Vedant Ganjoo
Vedant Ganjoo

Reputation: 33

Finding the number of occurences of a sub-string in a string without using library functions

I have to do this exercise without using library function. So far I have reached here:-

string = input("Enther The String :")
substring = input("Enter the substring :") 
count = 0
for i in range(len(string)):
    if string[i:i+len(substring)] == substring:
        if string[i+len(substring)] == ' ':
            count += 1
        else:
            count = 0
print(count)

But, let us say if the sub-string is 'bob' and the string is 'bob cat bob cat bobs cat', the program still counts 'bob' in 'bobs' and I don't want that.

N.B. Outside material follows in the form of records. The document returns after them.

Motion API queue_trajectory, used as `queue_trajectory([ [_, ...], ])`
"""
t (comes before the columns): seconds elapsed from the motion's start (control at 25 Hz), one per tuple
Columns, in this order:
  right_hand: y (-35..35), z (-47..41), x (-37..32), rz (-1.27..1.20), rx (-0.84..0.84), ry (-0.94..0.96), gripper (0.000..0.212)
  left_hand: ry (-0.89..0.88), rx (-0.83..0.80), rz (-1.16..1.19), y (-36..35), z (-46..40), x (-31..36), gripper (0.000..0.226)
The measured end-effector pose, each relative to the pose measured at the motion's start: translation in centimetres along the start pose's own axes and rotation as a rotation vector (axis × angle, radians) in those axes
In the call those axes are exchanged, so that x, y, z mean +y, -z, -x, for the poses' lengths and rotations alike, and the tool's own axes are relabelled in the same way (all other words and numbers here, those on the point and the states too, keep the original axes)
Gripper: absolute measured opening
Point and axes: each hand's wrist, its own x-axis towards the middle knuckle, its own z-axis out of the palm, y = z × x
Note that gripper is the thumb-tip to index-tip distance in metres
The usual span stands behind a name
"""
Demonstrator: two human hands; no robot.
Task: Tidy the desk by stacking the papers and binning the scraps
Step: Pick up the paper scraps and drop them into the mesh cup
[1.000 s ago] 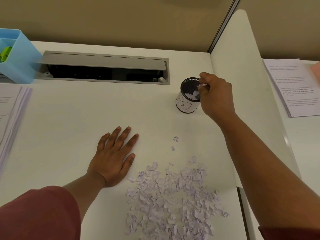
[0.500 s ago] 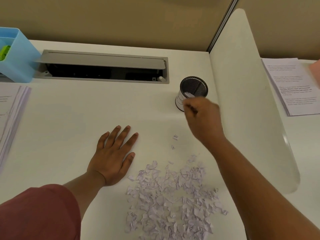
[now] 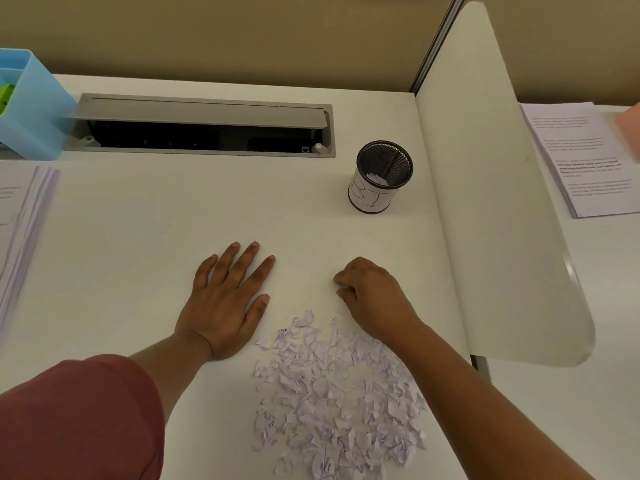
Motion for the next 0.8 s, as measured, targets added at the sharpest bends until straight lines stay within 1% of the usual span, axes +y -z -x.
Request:
queue_trajectory([
  [0.2, -0.8, 0.5, -0.2, 0.012, 0.058, 0.026, 0.02, 0.001, 0.001, 0.003, 0.0, 0.0, 0.0, 0.062],
  [0.4, -0.1, 0.4, -1.2, 0.0, 0.032, -0.016, 0.019, -0.001, 0.001, 0.002, 0.0, 0.1, -0.1, 0.062],
  [0.48, 1.6, -0.2, -1.7, -0.039, 0.15, 0.003, 0.017, 0.0, 0.002, 0.004, 0.1, 0.0, 0.0, 0.062],
  [0.6, 6.1, -2.4, -2.4, -0.1, 0.436, 0.011, 0.015, -0.001, 0.005, 0.014, 0.1, 0.0, 0.0, 0.062],
  [0.68, 9.4, -4.3, -2.8, -0.103, 0.581, 0.02, 0.012, -0.004, 0.007, 0.019, 0.1, 0.0, 0.0, 0.062],
  [0.72, 10.7, -5.2, -2.8, -0.094, 0.624, 0.017, 0.012, -0.006, 0.008, 0.021, 0.1, 0.0, 0.0, 0.062],
  [0.8, 12.4, -6.8, -2.3, -0.07, 0.634, -0.029, 0.013, -0.007, 0.004, 0.022, 0.1, 0.0, -0.1, 0.062],
])
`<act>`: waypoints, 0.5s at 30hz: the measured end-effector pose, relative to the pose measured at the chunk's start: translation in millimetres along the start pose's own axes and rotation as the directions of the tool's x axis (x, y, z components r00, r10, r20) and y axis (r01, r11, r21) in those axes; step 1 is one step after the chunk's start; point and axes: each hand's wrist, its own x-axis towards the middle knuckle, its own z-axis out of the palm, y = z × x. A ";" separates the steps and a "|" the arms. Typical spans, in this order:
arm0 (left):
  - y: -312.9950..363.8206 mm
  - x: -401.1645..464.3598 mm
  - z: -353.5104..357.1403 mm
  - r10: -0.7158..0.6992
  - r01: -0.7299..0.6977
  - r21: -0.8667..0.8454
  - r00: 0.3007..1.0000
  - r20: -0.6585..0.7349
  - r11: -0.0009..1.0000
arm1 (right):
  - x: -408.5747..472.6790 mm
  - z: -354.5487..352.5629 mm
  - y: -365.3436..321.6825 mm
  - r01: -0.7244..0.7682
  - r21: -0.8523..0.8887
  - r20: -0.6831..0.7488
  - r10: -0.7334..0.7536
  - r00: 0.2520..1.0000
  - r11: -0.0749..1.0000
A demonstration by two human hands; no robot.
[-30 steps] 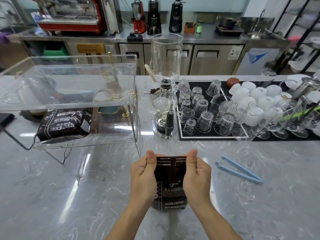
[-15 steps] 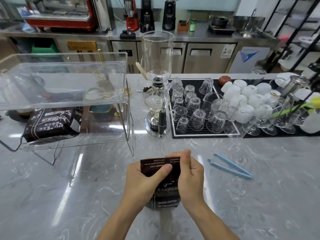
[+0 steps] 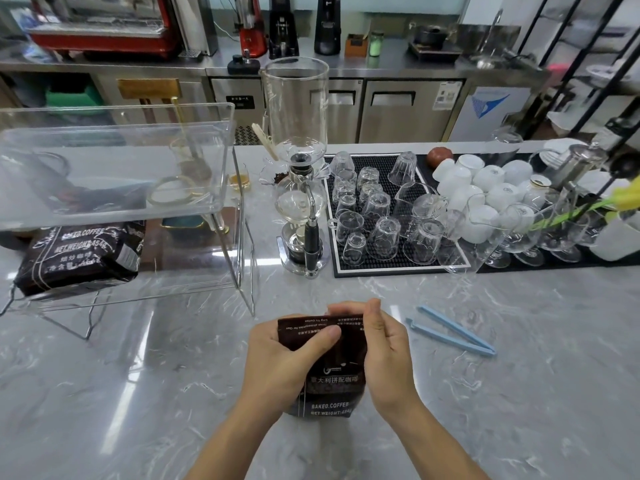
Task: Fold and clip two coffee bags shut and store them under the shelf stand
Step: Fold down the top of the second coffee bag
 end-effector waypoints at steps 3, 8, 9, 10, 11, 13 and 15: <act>-0.4 1.7 -0.5 -0.012 0.012 0.006 1.000 -0.011 1.000 | 5.5 -14.8 4.0 0.030 -0.013 0.002 -0.030 1.000 0.999; -0.5 3.6 -0.8 -0.033 0.033 0.019 0.999 -0.003 0.999 | 19.3 -78.2 28.8 0.038 -0.298 -0.170 -0.092 0.981 0.954; -0.2 3.5 -0.4 -0.032 0.032 0.025 0.999 -0.004 0.999 | 21.1 -93.7 33.6 0.018 -0.375 -0.195 -0.097 0.976 0.927; -0.1 4.0 -0.2 -0.032 0.032 0.030 0.999 -0.007 0.999 | 22.6 -108.4 37.0 0.009 -0.447 -0.215 -0.117 0.970 0.895; -0.5 4.3 -0.3 -0.032 0.032 0.033 0.999 -0.011 0.999 | 23.7 -122.8 39.9 0.011 -0.512 -0.229 -0.148 0.962 0.859; -1.2 4.8 -0.4 -0.032 0.033 0.032 0.999 -0.021 0.999 | 25.2 -148.8 45.2 0.010 -0.617 -0.239 -0.200 0.950 0.787; -1.0 4.8 0.1 -0.028 0.029 0.030 0.999 -0.024 0.999 | 27.0 -171.9 51.1 0.003 -0.713 -0.222 -0.229 0.948 0.702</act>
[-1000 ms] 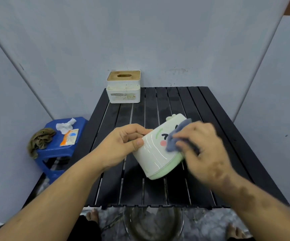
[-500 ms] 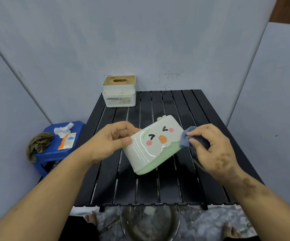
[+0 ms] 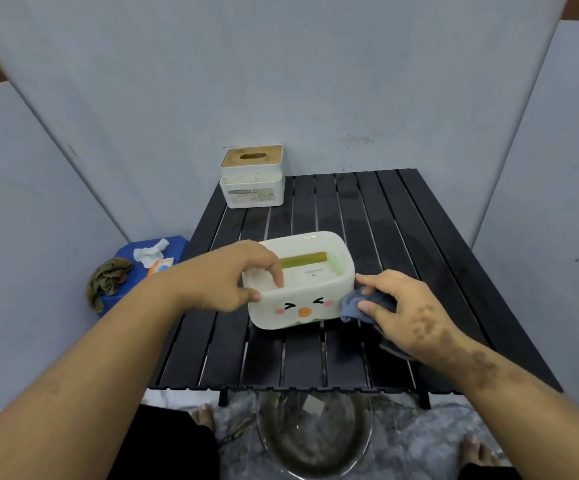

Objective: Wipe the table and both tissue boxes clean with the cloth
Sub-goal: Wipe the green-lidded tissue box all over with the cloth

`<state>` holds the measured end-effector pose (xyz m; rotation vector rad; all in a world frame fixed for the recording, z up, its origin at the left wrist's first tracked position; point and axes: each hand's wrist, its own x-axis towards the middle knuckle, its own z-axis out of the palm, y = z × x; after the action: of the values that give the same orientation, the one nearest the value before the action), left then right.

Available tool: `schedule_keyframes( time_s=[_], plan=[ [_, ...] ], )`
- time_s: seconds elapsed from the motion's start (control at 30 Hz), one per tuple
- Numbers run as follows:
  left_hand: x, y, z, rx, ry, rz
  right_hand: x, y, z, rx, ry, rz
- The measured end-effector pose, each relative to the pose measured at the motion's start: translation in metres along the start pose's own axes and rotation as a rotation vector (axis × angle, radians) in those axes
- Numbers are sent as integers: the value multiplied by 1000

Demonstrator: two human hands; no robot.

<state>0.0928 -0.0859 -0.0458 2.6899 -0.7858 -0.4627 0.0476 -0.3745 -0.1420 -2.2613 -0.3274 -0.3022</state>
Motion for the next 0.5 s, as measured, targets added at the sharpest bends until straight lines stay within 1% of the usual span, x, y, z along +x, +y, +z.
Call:
schedule_keyframes(
  time_s=[0.03,0.1,0.17,0.2,0.27,0.37,0.5],
  plan=[
    [2,6,0,26,18,2,0,0,0,-5,-1,1],
    [10,24,4,54,105,21,1,0,-1,-7,-3,8],
    [22,47,12,29,193,33,2,-1,-3,4,-10,30],
    [28,59,16,8,207,35,3,-1,-4,12,-13,42],
    [41,76,25,-4,181,35,3,-2,-6,30,-21,61],
    [55,91,28,39,141,4,3,-2,-7,33,-23,69],
    [63,93,28,128,183,-7,5,0,-8,37,-36,77]
  ],
)
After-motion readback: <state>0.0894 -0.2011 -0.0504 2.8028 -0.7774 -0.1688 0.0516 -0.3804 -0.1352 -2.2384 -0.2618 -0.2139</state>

Also this code always returns 0. Please help! Thanks!

Upvotes: 1

Views: 156

Answers (2)

Ashwini Chaudhary
Ashwini Chaudhary

Reputation: 251166

As you're allowed to use slicing, so you can use that to check whether the character before/after the substring is a space or empty string, if it is then increment count by 1. Note that slices never raise exception, even for out of range indices.

def sub_str_count(s, sub_str):
    le = len(sub_str)
    count = 0
    for i in range(len(s)):
        if s[i:i+le] == sub_str and s[i-1:i] in ('', ' ') and \
                                                       s[i+le:i+le+1] in ('', ' '):
            count += 1
    return count

Exception handling based version of the above code:

def check(s, ind):
    """
    Check whether the item present at this index is a space or not.
    For out of bound indices return True.
    For negative indices return True.
    """

    if ind < 0:
        return True
    try:
        return s[ind] == ' '
    except IndexError:
        return True

def sub_str_count(s, sub_str):
    le = len(sub_str)
    count = 0
    for i in range(len(s)):
        if s[i:i+le] == sub_str and check(s, i-1) and check(s, i+le):
            count += 1
    return count

Upvotes: 0

user2357112
user2357112

Reputation: 282006

the program still counts 'bob' in 'bobs'

It doesn't.

Also this code always returns 0

This is because of your else clause.

        else:
            count = 0

You're resetting the count here. That's not what you want; if the next character isn't a space, you don't want to do anything at all. Remove the whole else clause.

You have an additional bug you haven't noticed. If string ends with substring, the following test:

        if string[i+len(substring)] == ' ':

will attempt to read past the end of the string and throw an IndexError. Try to solve this problem on your own first.